We all know time is a construct, and right now, it's kept by the very precise tick of an international network of around 500 atomic clocks.

But now researchers have shown that time could be kept even more accurately with a new-generation of clocks called optical clocks, and they want to use the new system to redefine a second - which would mean we could squeeze even more into our days.

The optical clock they've just measured is so precise that it would have lost less than two minutes if it had been running since the birth of the Universe, which is pretty incredible once you wrap your head around it.

Global time-keeping is important, because 'the second' - as defined by the International System of Units (SI) - is what our GPS devices, electrical power grids, and financial networks all rely on.
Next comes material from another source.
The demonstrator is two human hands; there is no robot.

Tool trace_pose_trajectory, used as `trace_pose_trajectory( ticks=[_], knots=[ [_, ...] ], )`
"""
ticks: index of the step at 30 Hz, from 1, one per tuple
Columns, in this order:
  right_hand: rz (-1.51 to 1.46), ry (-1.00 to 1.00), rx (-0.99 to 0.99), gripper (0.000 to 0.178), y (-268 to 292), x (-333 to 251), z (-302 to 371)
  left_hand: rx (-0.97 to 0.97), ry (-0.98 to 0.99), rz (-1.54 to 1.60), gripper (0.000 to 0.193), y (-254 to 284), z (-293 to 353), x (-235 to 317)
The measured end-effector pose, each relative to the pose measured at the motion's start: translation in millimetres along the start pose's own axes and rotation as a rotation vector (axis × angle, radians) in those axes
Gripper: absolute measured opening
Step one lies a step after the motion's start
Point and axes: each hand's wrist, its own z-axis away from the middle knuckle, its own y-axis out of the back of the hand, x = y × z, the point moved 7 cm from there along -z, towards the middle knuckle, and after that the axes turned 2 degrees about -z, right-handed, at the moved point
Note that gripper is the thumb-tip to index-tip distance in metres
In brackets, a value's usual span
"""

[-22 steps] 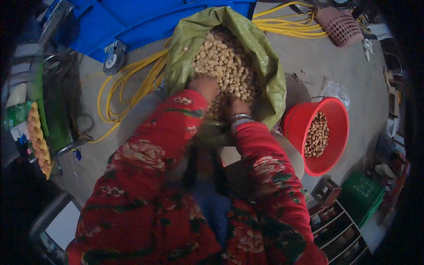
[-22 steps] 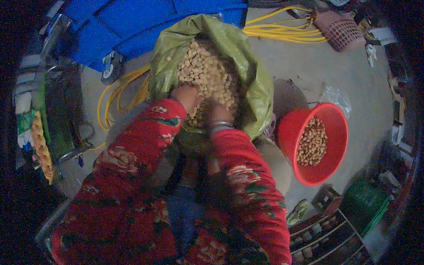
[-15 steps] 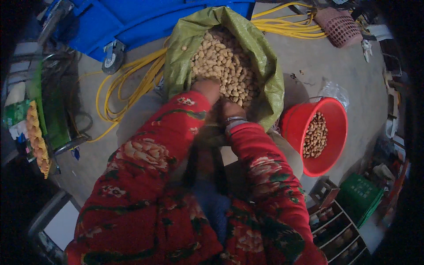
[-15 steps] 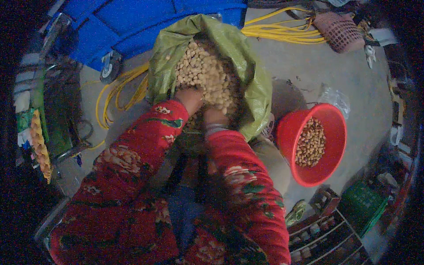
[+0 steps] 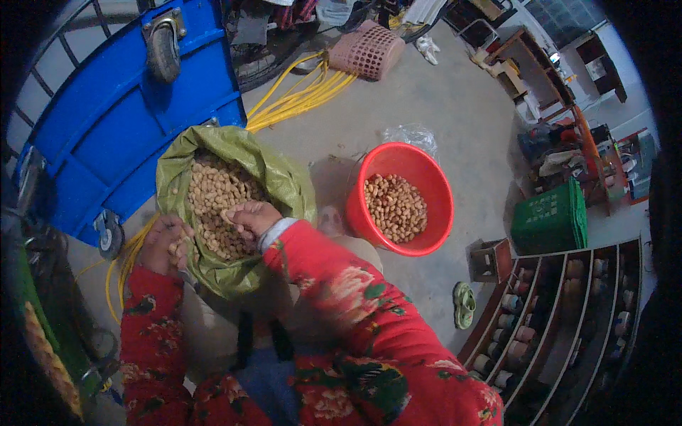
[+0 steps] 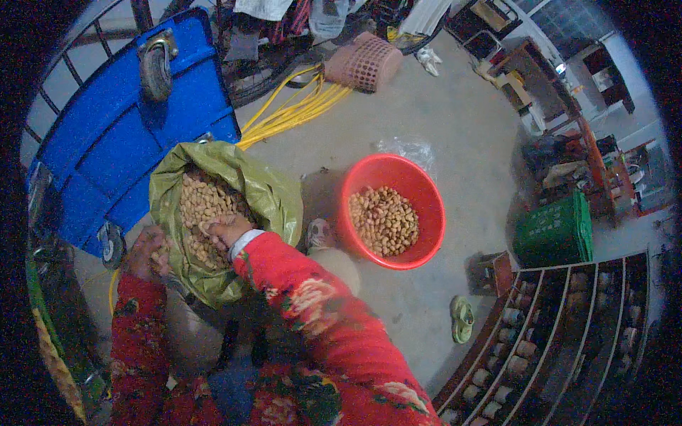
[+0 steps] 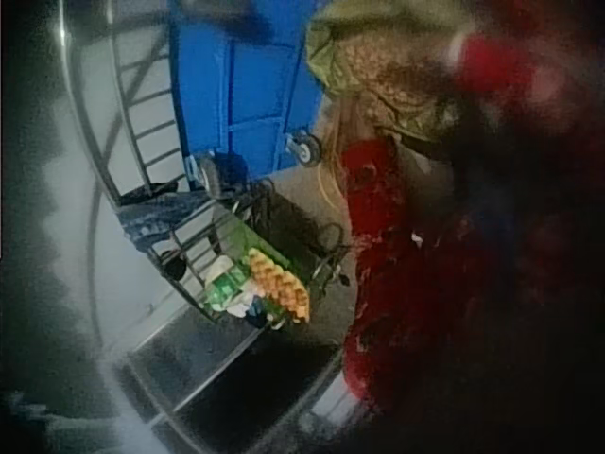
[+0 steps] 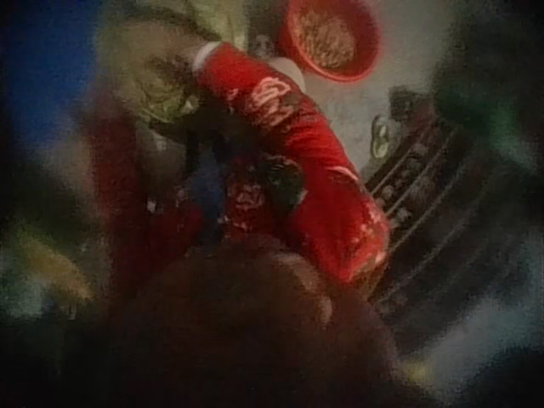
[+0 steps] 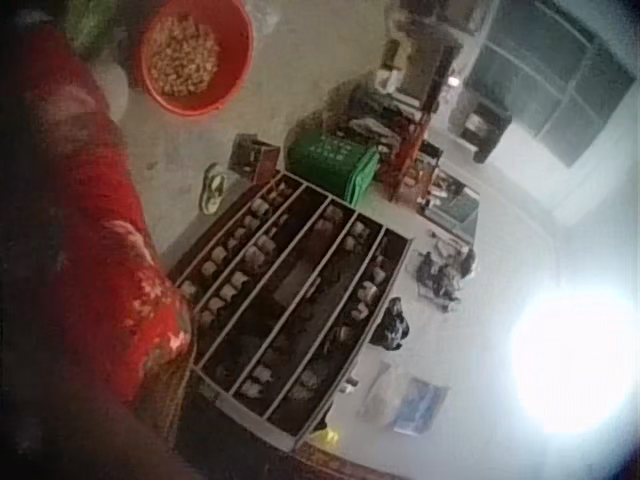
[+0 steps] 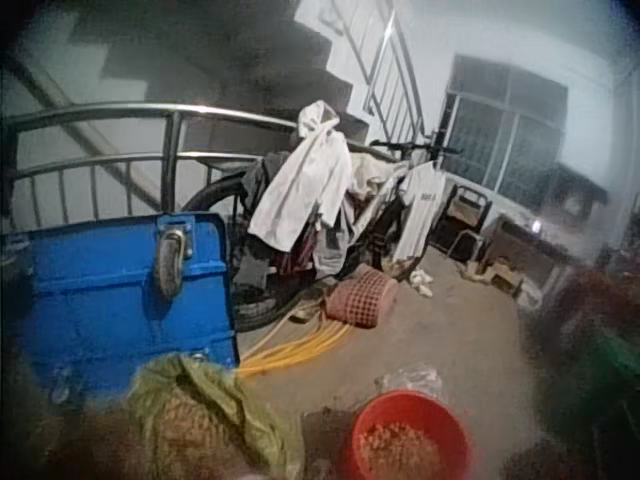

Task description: The person sits on the floor and sorts peanuts by hand, transferring them from a green sack into a red bucket. The person repeatedly scoops peanuts from the sack and places them into the bucket.

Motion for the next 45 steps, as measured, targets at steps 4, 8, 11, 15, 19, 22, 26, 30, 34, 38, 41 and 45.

That's why we use atomic - or microwave - clocks, which measure the vibration of a caesium atom to keep time, just like the tiny swinging of a pendulum. And since 1967, a SI second has been defined as 9,192,631,770 cycles of those vibrations.

But, as specific as that sounds, even the best atomic clocks can still accumulate an error of about 1 nanosecond over a month.

Optical clocks, on the other hand, are even more precise. They work similarly to atomic clocks, but they measure the oscillations of atoms or ions that vibrate at frequencies about 100,000 times higher than microwave frequencies - which is a whole lot faster, and therefore more accurate.

That accuracy comes with some cons though - more complexity and therefore more downtime - which means anything from a few minutes where the optical clocks can't tell time up to two days. And because of that, until recently, they hadn't been considered a viable option for redefining the second and keeping global time.

But the new research describes a system that could actually work.

"We showed that even with the downtimes of today's optical clocks, they still can improve timekeeping," said one of the researchers, Christian Grebing, from the National Metrology Institute of Germany. "We achieved a better performance compared to the very best microwave fountain clocks which have generally been considered less reliable and thus less suitable for the actual implementation of a practical timescale."

To compensate for the downtimes of today's optical clocks, the researchers combined a commercially available atomic clock device called a maser with a strontium optical lattice clock. The maser isn't as accurate, but it worked to cover the downtime of optical clocks.

Obviously, there was still a big gap between the accuracy of the two clocks, but the team overcame that by using an optical frequency comb, which divides the slower optical-based 'tick' to match the faster 'ticks' of the optical clocks. 

"We compared the continuously running maser with our optical clock and corrected the maser frequency as long as we had data available from the optical clock," said Grebing. "During the optical clock's downtimes, the maser runs on its own stably."

The team ran the clock system for 25 days, and the optical clock ran about half the time. Even with downtime of up to two days, they found that the time error was less than 0.20 nanoseconds over the 25 days.

In other words, they would only lose 100 seconds over the age of the Universe - about 14 billion years. That's around 100 times better than atomic clocks.

"Our study is a milestone in terms of practical implementation of optical clocks," said Grebing. "The message is that we could today implement these optical clocks into the time-keeping infrastructure that we have now, and we would gain."

That gain is the ability to squeeze more into every second. Us slow humans wouldn't really notice, but things like financial time stamps would be more specific ,and banks would be able to complete even more transactions per second.

As cool as that is, Grebing says it'll be about a decade until we can truly redefine the SI second, because we need to look into all the available types of optical clocks and assessing which is the best one to move forward with.

"We want to improve the timekeeping infrastructure all over the world by building better and better clocks and integrating them into the time-keeping infrastructure," said Grebing. "What we demonstrated is a first step towards a global improvement of time-keeping."

The research has been published in Optica.